Aim of the exercise: Go to the line holding "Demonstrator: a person" in the data below and repeat it exactly, then each line after it up to and including the one holding "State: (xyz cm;". Omit pictures.

Supplied information:
-- Opening Marker --
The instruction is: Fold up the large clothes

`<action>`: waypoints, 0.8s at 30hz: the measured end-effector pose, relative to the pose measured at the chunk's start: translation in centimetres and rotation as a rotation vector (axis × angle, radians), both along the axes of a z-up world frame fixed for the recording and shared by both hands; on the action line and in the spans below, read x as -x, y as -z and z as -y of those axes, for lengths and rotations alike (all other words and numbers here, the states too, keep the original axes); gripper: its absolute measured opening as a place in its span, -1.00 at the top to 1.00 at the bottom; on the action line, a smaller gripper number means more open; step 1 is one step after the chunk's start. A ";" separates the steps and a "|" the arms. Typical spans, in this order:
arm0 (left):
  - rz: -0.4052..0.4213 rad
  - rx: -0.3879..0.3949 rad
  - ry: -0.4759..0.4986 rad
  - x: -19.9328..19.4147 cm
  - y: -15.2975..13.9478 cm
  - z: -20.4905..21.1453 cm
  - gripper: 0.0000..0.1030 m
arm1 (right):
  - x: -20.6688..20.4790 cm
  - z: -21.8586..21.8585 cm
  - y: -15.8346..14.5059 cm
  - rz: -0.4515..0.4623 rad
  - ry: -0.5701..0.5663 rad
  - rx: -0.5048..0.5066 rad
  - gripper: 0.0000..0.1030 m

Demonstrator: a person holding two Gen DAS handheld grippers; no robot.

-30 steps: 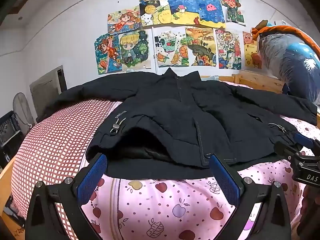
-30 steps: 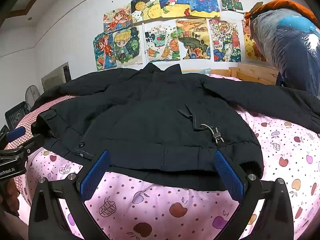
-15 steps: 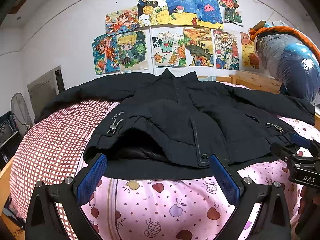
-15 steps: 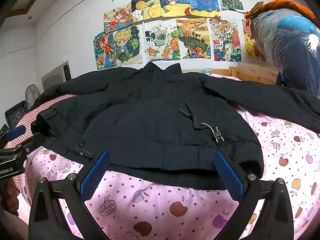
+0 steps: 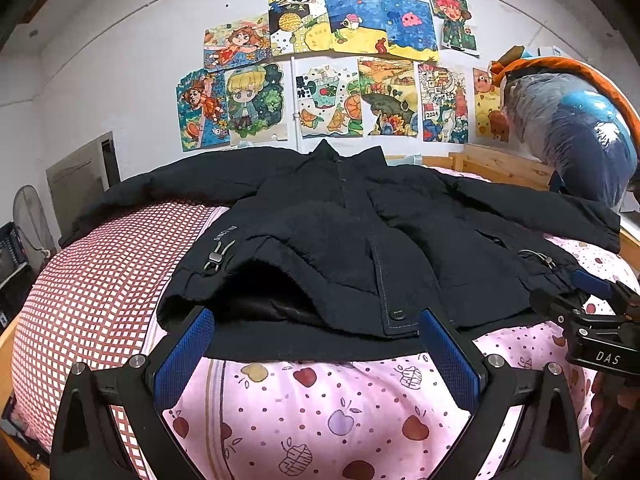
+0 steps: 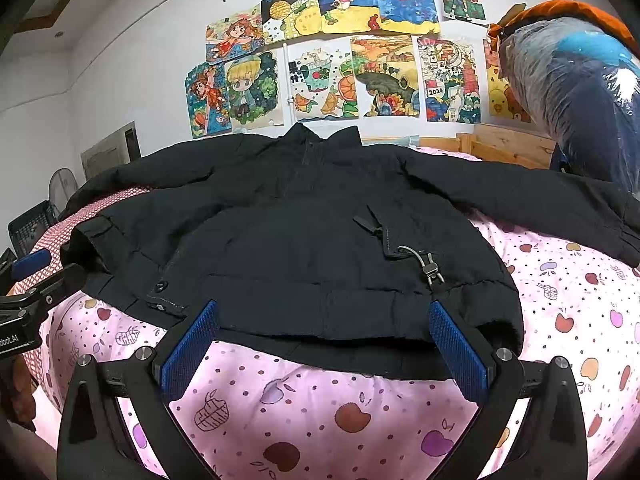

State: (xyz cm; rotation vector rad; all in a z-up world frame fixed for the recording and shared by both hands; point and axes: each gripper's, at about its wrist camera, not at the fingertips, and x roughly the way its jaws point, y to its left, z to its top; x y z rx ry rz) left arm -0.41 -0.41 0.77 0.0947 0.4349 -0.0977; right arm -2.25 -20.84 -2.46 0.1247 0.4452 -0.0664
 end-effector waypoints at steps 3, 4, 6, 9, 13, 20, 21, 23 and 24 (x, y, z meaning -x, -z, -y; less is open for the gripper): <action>0.000 0.001 -0.001 0.0 0.0 0.0 -1.00 | 0.3 0.1 -0.1 0.000 0.000 0.000 -0.98; 0.001 0.001 0.001 0.0 0.0 0.0 -1.00 | 0.3 0.1 -0.1 0.000 0.000 0.001 -0.98; 0.000 0.003 0.005 0.0 0.0 0.0 -1.00 | 0.3 0.1 -0.1 0.000 0.000 0.000 -0.98; -0.001 0.003 0.012 0.0 0.0 0.1 -1.00 | 0.3 0.0 -0.2 -0.001 0.000 0.001 -0.98; -0.001 0.003 0.012 0.0 0.0 0.2 -1.00 | 0.3 -0.2 -0.2 -0.001 0.000 0.001 -0.98; 0.000 0.003 0.011 0.0 0.1 0.1 -1.00 | 0.2 0.3 -0.2 -0.002 0.001 0.002 -0.98; -0.001 0.003 0.011 0.0 0.1 0.1 -1.00 | 0.2 0.2 -0.2 -0.003 0.000 0.002 -0.98; -0.001 0.003 0.011 0.0 0.1 0.1 -1.00 | 0.2 0.2 -0.1 -0.003 0.001 0.002 -0.98; -0.001 0.003 0.011 0.0 0.1 0.1 -1.00 | 0.2 0.2 -0.2 -0.003 0.000 0.002 -0.98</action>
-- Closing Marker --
Response to the exercise:
Demonstrator: a person holding two Gen DAS handheld grippers; no robot.

-30 steps: 
-30 steps: 
-15 steps: 
-15 steps: 
+0 steps: 
+0 steps: 

State: (xyz cm; rotation vector rad; all in a z-up world frame fixed for the recording and shared by both hands; point and axes: each gripper's, at about its wrist camera, not at the fingertips, and x roughly the way its jaws point, y to its left, z to its top; x y z rx ry rz) left arm -0.41 -0.41 0.77 0.0947 0.4349 -0.0977; right arm -2.25 -20.84 -2.46 0.1247 0.4452 -0.0664

No additional output is needed.